▸ **Exercise directions**: Below this sentence is a listing; return exactly its lines from the one with "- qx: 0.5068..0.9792" to the one with "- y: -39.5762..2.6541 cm", both kept, and nothing more.

▸ **Information supplied**:
*-*-*
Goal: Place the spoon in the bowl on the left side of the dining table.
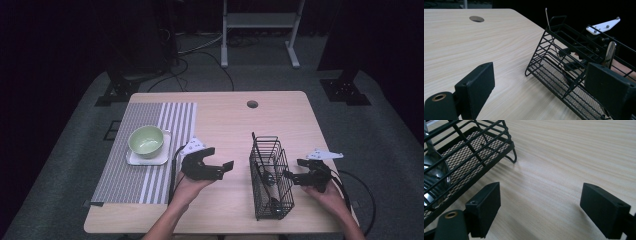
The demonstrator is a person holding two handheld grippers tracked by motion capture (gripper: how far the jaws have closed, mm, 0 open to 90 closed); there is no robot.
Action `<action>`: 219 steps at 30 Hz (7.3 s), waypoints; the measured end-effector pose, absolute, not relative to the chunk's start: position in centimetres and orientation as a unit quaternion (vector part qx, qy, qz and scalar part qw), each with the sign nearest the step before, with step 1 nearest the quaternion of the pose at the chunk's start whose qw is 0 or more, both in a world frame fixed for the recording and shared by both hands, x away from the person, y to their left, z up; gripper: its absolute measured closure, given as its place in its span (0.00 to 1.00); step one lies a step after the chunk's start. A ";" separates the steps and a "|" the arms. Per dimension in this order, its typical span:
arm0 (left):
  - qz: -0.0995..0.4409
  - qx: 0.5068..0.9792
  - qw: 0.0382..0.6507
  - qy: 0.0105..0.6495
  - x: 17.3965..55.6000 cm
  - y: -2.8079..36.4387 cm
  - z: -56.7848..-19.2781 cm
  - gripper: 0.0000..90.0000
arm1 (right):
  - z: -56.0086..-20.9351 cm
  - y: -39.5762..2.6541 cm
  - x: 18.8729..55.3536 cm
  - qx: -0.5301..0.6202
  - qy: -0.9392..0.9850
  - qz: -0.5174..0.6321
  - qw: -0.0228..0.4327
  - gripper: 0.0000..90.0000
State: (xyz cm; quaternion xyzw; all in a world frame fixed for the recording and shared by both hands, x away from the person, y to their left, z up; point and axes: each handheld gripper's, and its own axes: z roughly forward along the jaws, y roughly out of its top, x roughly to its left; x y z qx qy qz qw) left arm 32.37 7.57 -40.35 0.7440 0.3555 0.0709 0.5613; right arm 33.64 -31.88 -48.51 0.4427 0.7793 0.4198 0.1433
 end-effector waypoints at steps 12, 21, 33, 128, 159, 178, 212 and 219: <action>0.069 0.746 0.562 0.349 33.1 6.4 -40.0 0.10 | -48.5 -31.9 33.6 0.441 0.780 0.420 0.144 0.17; 0.065 0.749 0.563 0.343 33.9 5.2 -39.5 0.10 | -48.5 -31.9 33.6 0.441 0.780 0.419 0.145 0.17; 0.062 0.755 0.564 0.329 34.7 3.2 -38.7 0.10 | -48.5 -31.9 33.6 0.440 0.780 0.420 0.146 0.17; 0.001 0.687 0.637 0.349 38.6 0.9 -37.8 0.99 | -48.5 -31.9 33.6 0.434 0.782 0.425 0.141 0.18; 0.038 0.667 0.665 0.333 37.4 2.5 -32.2 0.99 | -48.5 -31.9 33.7 0.436 0.781 0.424 0.140 0.17; 0.039 0.653 0.680 0.331 37.3 2.5 -29.8 0.99 | -48.5 -31.9 33.6 0.437 0.781 0.425 0.140 0.17; 0.093 0.626 0.679 0.372 38.1 8.0 -27.8 0.99 | -48.5 -31.9 33.6 0.437 0.782 0.421 0.143 0.17; 0.104 0.618 0.675 0.390 38.4 9.9 -28.4 0.99 | -48.5 -31.9 33.6 0.438 0.782 0.420 0.145 0.17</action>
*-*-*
▸ **Reply to the exercise**:
  - qx: 0.5068..0.9792
  - qw: 0.0382..0.6507
  - qy: 0.0105..0.6495
  - x: 17.3965..55.6000 cm
  - y: -2.8079..36.4387 cm
  - z: -56.7848..-19.2781 cm
  - gripper: 0.0000..90.0000
arm1 (right):
  - z: -56.0086..-20.9351 cm
  - y: -39.5762..2.6541 cm

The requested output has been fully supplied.